*What is being asked:* When the word "camera" shows up in a line of the records below, copy that line.

─── Records provided ───

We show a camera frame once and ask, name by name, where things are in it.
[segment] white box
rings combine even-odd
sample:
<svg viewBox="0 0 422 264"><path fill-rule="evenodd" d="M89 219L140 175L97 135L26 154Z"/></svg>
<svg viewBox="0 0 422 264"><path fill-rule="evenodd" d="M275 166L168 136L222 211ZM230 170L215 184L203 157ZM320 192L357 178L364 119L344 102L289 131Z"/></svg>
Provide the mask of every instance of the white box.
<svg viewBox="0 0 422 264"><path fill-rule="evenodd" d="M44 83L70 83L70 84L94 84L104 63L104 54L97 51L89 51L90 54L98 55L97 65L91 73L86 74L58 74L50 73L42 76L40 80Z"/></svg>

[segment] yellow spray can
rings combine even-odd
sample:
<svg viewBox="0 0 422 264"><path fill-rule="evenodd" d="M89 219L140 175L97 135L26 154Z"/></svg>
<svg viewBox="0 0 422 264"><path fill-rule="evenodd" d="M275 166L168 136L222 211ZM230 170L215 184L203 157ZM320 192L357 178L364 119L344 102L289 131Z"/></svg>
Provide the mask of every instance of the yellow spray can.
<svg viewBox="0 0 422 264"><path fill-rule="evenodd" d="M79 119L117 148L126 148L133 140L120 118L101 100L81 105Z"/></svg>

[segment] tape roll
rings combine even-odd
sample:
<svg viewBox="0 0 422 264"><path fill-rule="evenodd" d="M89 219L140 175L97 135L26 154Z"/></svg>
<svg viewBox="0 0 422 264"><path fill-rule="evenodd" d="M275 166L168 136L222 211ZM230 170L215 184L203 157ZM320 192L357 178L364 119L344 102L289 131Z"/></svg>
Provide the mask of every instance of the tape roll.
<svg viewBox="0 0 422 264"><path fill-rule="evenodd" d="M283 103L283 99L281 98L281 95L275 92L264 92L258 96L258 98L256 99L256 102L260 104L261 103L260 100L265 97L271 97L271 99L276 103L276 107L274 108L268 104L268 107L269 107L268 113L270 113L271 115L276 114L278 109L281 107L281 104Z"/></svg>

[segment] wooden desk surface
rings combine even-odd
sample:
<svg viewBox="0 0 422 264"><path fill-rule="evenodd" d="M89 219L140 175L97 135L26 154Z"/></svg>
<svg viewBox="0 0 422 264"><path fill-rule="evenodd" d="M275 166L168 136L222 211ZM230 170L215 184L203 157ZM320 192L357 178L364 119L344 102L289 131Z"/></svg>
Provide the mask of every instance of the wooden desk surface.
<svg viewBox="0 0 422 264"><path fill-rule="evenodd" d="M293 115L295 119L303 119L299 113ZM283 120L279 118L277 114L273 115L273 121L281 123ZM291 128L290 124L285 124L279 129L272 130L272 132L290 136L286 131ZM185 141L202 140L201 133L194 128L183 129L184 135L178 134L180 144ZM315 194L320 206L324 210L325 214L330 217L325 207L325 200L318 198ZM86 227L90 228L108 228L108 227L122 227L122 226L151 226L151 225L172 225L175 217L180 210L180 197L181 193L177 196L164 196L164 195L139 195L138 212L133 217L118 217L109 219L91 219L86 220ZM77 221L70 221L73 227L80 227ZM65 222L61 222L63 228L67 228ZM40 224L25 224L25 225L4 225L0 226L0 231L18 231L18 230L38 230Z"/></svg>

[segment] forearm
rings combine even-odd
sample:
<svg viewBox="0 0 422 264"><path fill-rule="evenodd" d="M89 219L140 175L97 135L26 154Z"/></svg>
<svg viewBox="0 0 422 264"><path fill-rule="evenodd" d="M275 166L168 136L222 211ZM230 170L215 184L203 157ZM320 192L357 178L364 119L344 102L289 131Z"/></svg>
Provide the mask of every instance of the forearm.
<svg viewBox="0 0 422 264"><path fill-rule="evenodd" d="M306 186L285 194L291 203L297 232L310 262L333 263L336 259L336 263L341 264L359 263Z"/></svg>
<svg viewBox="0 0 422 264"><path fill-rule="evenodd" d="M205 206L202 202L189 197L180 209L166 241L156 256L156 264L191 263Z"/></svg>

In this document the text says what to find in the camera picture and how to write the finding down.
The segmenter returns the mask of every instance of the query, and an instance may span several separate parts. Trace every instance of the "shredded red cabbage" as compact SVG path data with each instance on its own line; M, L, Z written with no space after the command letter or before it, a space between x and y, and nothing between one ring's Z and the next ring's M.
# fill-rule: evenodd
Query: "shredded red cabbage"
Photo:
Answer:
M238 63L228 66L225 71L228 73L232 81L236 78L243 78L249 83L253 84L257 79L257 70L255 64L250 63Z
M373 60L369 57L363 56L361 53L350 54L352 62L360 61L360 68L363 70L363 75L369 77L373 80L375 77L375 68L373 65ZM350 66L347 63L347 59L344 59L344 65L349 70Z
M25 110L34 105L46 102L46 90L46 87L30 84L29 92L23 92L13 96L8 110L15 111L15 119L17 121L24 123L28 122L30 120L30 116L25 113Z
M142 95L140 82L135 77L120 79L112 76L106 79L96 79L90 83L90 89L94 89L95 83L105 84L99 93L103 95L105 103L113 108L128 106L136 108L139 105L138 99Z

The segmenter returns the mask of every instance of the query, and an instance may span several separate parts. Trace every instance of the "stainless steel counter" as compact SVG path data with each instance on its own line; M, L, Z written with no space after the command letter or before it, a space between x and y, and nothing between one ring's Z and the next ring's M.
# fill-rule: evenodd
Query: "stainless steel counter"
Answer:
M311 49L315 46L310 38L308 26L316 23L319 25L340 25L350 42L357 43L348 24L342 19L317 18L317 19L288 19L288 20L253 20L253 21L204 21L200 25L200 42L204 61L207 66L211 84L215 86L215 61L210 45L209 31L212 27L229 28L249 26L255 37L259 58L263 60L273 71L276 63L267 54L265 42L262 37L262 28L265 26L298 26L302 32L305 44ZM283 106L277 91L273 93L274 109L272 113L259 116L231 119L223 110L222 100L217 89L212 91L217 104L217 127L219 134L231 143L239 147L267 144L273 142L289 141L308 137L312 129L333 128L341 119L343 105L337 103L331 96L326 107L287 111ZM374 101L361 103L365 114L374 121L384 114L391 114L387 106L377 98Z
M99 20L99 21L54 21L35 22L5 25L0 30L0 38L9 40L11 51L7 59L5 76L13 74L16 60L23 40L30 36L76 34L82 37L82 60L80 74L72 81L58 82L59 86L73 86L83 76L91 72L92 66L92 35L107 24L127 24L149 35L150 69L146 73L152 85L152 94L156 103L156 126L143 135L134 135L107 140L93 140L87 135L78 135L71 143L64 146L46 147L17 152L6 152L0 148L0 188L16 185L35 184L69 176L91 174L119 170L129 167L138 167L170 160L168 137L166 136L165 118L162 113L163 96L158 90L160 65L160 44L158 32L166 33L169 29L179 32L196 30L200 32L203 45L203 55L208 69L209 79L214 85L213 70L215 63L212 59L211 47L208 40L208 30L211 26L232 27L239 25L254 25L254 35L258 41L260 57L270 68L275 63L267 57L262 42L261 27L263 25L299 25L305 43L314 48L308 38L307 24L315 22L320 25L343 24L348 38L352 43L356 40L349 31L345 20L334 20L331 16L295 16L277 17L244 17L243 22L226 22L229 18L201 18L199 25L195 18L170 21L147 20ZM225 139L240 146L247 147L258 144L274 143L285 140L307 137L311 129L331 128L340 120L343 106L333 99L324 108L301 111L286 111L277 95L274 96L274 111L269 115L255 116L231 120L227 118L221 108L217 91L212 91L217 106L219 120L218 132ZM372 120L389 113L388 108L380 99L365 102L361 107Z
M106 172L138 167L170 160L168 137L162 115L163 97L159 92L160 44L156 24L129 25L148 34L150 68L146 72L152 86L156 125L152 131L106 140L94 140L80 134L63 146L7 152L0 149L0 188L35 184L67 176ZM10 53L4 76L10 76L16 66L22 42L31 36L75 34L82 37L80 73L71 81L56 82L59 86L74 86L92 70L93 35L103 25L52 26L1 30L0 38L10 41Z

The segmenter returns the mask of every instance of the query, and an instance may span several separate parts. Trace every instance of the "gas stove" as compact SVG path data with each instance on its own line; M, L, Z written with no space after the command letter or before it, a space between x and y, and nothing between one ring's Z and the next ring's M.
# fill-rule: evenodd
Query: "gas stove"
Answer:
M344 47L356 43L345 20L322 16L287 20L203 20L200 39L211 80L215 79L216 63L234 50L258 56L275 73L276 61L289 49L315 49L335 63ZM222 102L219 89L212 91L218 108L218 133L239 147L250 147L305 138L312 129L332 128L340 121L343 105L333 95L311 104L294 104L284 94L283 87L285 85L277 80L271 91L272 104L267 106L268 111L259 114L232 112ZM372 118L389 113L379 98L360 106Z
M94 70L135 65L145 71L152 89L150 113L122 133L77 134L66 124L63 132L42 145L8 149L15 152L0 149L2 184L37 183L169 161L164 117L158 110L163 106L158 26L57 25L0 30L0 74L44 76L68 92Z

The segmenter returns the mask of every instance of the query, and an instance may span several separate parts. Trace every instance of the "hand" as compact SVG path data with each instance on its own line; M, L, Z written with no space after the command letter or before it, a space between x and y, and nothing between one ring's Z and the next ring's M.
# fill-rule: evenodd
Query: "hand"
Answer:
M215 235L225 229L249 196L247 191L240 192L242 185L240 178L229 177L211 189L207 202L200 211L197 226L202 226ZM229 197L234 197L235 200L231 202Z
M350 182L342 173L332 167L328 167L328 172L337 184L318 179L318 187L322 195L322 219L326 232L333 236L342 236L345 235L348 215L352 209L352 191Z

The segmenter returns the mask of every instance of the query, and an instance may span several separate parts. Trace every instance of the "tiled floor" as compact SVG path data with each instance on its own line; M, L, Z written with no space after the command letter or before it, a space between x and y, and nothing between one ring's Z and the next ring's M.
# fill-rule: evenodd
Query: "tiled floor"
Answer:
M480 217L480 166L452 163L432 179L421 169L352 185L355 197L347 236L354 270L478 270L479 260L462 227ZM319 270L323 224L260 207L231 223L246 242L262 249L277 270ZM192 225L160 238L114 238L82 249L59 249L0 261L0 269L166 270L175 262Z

───

*The completed task:*
We show a camera frame once and ask, name by name, where things are in it.
In this document the text says what to find in the camera picture and how to write the finding down.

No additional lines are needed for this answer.